District 833 School Board members have a big assignment ahead of them as they search a new superintendent early next year, a task some think will be complicated by divisions on the board and other factors.
The details of that search process are unclear and were not discussed by board members when they voted earlier this month to not renew South Washington County Schools Superintendent Mark Porter's contract, which expires June 30.
However, even before a search plan is laid out there are mixed opinions on how the board's handling of Porter's contract could affect the hunt for his successor. Some say the district's size and location make it attractive to administrators, while others argue top-flight candidates may hesitate given that the board's decision was not unanimous.
Marsha Adou voted against an extension for Porter. Adou said the position should attract "wonderful candidates" and she did not view the board's split decision as problematic for the upcoming search.
"We're a really good school district and we really don't have a lot of problems," she said.
Adou was joined in the vote by board members Leslee Boyd, Tracy Brunnette, Ron Kath and David Kemper.
Boyd, the board chairwoman, said after the Dec. 15 vote that board members "will be discussing" the search process, but has not elaborated on that. The board's next meeting is a workshop Jan. 12.
The board's action that created the superintendent opening is among many factors considered by applicants, said Gary Amoroso, executive director of the Minnesota Association of School Administrators.
Amoroso, a former Lakeville school superintendent, said a schools chief candidate wants to "have a good sense of dynamics," because a superintendent works closely with and answers to a school board.
"That is always part of the conversation," he said. "During the interview process, the candidate is doing as much interviewing of the board as the board of the candidate."

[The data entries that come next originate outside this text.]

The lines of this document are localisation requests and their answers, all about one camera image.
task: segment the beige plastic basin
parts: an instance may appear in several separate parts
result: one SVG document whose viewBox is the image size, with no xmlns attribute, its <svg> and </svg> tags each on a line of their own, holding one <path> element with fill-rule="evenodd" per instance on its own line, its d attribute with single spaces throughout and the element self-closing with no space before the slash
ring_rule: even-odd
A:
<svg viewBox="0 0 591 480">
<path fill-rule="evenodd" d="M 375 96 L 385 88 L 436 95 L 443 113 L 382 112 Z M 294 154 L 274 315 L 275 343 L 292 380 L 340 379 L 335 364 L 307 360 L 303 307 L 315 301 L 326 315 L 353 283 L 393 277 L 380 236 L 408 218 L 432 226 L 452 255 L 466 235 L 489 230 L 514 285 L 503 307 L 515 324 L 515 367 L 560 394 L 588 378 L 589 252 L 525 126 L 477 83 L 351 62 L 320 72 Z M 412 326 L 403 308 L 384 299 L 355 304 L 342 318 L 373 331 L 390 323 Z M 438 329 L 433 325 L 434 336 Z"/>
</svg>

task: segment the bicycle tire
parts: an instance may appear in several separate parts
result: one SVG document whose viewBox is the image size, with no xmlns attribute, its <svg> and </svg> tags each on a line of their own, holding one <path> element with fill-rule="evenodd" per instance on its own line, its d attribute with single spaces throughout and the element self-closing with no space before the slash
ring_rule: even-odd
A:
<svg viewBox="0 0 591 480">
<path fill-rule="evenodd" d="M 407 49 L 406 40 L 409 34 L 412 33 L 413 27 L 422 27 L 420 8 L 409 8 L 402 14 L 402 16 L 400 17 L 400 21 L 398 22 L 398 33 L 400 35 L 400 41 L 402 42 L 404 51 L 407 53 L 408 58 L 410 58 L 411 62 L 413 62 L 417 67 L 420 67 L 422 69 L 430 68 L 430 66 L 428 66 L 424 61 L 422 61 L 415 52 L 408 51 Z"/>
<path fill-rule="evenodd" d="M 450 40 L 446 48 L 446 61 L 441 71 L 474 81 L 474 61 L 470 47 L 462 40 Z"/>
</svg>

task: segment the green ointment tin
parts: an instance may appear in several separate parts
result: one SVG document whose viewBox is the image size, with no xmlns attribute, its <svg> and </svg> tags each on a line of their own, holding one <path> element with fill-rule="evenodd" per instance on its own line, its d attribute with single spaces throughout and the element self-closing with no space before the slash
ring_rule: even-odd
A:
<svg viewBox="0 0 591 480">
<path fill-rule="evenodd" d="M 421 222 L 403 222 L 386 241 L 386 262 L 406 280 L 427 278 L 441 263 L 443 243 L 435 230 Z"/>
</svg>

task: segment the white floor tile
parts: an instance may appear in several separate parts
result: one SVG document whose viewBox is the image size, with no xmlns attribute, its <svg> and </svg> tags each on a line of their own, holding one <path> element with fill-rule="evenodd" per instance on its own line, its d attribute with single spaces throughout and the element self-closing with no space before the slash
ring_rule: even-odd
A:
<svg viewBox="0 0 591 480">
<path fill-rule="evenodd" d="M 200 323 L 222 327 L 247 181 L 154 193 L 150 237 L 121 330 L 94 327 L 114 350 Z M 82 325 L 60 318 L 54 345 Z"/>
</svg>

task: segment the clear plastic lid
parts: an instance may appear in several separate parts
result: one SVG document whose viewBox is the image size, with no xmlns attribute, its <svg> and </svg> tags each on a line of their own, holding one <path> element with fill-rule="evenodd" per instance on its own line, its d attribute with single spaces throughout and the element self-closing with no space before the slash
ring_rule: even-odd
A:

Amoroso said District 833's large size and location will be appealing to candidates. Above all else, he said, candidates are looking at how they align with the district's vision.
Amoroso said superintendent searches generally take at least a few months.
Laurie Johnson, who with Jim Gelbmann voted against ending Porter's tenure, said she does not know how the search will proceed or whether the board will seek an interim schools chief or a standard three-year agreement. Johnson said hiring an interim superintendent would be a mistake that would provide more disruption than stability.
Johnson said she doesn't know how they will attract a strong candidate to work for a board that is dismissing its superintendent at a time when the district is "firing on all pistons" and succeeding in many areas.
"I'm frustrated about what we're going to do next," she said.
Gelbmann said candidates' top concern could be the board's dynamics, which could make it difficult to find a high-caliber administrator.
Gelbmann said the district needs to "find the best person possible - who will agree to take the job."
Other factors could come into play, said Porter, who worked for the district when previous superintendents were hired. The district had a hard time generating a deep field of candidates the last time a thorough external search was used, he said, acknowledging that circumstances could be different next year.
Still, Porter, who expressed confusion over the board's decision on his contract and is not expected to have a role in the upcoming search, said "the functionality of the board" might be a factor. The effort also could be complicated because of compensation issues, he said.
Porter's compensation, including a $159,900 annual salary, is lower than is provided superintendents in some other comparable school districts.
"I think it could be pretty challenging," he said.